Implementation of mixed-precision W4A8KV4 quantization in P3-LLM. Our W4A8KV4 quantization outperforms state-of-the-art W4A8KV4 quantization algorithms such as QuaRot and QoQ. Furthermore, we perform 8-bit query and attention-score quantization using FP8-E4M3 and custom unsigned FP8-E4M4 data formats, respectively. This allows both linear layers and attention modules to be accelerated by low-precision arithmetic units.
Clone the repository and its 3rd-party submodules, including AWQ and LM-Evaluation-Harness.
git clone --recurse-submodules https://github.com/yc2367/P3-LLM.git
The quantization code base is inside the wkvaq_quant directory.
First, set up AWQ by followinig the instructions here.
Refer to wkvaq_quant/scripts/awq/run_awq.sh and perform AWQ weight quantization. At the top, change HOME_DIR to your AWQ directory. The string variable wq_dtype can be "int" or "bitmod", where the latter is a state-of-the-art 4-bit data type, as described in the BitMoD paper. The list variable w_bit_list and group_size_list contains the weight precision and group_size that you want to use. They are 4-bit and 128 by default.
After performing AWQ, you can run run_awq_save_4b_model.sh to evaluate the perplexity of quantized 4-bit model and save it. At the top, change AWQ_DIR to the directory where you want to save the fake-quantized model.
Go to wkvaq_quant/scripts/test_ppl_template.sh and run Wikitext-2 and C4 perplexity evaluation. Currently, we only support Llama and Mistral models.

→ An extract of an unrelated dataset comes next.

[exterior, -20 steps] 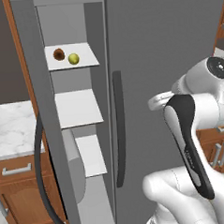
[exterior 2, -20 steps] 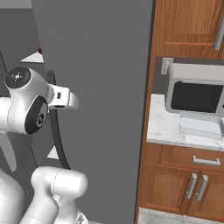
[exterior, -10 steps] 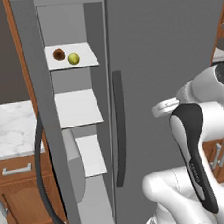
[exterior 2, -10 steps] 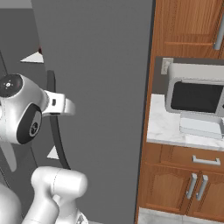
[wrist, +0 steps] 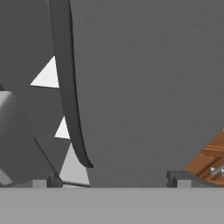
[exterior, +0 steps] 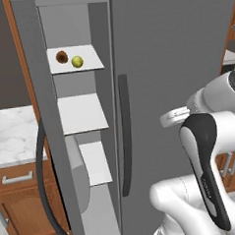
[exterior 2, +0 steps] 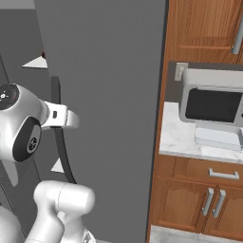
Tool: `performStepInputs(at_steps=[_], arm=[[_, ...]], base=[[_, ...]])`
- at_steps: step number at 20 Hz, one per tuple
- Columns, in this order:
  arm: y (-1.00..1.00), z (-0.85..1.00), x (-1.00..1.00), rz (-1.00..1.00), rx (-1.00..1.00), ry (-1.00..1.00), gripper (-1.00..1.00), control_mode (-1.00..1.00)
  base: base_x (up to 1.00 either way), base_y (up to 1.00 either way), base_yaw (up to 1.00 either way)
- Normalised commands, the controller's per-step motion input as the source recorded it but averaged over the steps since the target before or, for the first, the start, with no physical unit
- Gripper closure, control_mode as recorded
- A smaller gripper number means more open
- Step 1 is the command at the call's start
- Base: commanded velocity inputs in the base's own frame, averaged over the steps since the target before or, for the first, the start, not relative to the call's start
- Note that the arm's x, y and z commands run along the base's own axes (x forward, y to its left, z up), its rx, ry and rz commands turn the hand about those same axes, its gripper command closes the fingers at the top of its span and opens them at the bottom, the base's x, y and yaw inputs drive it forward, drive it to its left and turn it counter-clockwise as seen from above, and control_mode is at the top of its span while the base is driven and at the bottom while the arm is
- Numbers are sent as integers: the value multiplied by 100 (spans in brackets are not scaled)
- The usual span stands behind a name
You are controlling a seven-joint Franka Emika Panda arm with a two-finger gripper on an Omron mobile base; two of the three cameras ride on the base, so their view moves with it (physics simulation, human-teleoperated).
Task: Take the lemon and potato out of the freezer and place them in the tupperware container on the counter. Then put the tupperware containing the vegetables back in the freezer.
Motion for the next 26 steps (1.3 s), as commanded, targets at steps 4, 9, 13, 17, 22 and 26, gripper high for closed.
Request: performStepInputs(at_steps=[4,9,13,17,22,26], arm=[[0,0,0,0,0,0,-100,100],[0,0,0,0,0,0,-100,100],[0,0,0,0,0,0,-100,100],[0,0,0,0,0,0,-100,100],[0,0,0,0,0,0,-100,100],[0,0,0,0,0,0,-100,100]], base=[[-1,32,0],[26,35,0],[39,36,-1],[63,20,-2],[70,9,-1],[46,22,0]])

Change different quantization parameters by refering to their definition in wkvaq_quant/utils.py. Specifically,
--kv_quant_method: "KTVT" by default, which adopts per-token head KV-cache quantization. It can also take "KCVT", which uses per-channel key quantization as described here.--kv_residual_len: Number of most recent tokens that are maintained in FP16 during KV-cache quantization. By default, this is 1, i.e., all KV-cache is quantized. Setting to a higher value will result in better accuracy.--apply_k_scale: If set, then use our proposed dynamic per-channel key-cache smoothing.--k_quant_post_rope: If set, then quantize key cache after RoPE, else quantize key cache before RoPE.--p_bits: the precision of attention score.